=== PROMPT ===
Find the string "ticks" in the material. Copy every line that has it.

=== DATA EXTRACT ===

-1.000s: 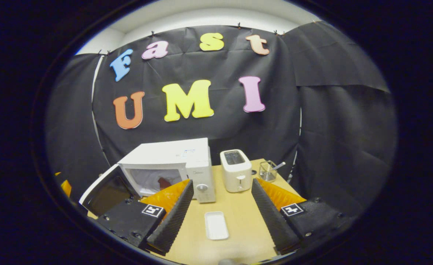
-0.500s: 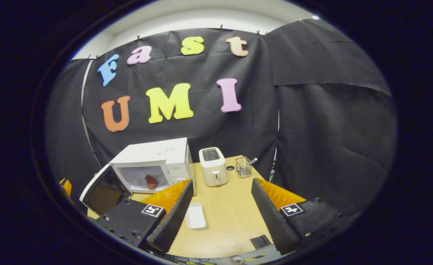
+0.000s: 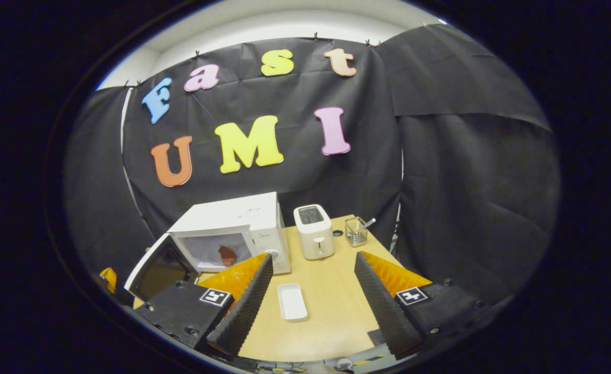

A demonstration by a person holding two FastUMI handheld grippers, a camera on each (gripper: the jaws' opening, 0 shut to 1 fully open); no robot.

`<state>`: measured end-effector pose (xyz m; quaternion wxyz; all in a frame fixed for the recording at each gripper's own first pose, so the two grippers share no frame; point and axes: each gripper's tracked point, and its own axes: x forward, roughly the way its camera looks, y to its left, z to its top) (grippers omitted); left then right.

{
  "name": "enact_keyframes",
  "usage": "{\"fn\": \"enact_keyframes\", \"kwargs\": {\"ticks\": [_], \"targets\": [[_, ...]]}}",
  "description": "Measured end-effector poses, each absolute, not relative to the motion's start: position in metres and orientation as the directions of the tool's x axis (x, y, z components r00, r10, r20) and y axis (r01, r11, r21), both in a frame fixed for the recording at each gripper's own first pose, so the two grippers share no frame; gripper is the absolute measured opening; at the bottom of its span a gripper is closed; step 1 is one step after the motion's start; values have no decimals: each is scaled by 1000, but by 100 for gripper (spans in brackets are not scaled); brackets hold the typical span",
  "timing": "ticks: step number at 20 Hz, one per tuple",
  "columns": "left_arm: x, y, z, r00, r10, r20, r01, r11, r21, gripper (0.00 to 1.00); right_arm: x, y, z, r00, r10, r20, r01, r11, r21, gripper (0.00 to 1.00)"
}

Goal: Open the microwave oven with the left hand, put the food in, and close the microwave oven.

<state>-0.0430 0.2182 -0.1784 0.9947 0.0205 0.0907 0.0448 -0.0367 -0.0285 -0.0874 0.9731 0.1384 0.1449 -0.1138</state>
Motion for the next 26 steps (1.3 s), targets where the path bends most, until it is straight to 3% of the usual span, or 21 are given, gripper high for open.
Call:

=== WRITTEN ANSWER ===
  "usage": "{\"fn\": \"enact_keyframes\", \"kwargs\": {\"ticks\": [_], \"targets\": [[_, ...]]}}",
  "timing": "ticks: step number at 20 Hz, one per tuple",

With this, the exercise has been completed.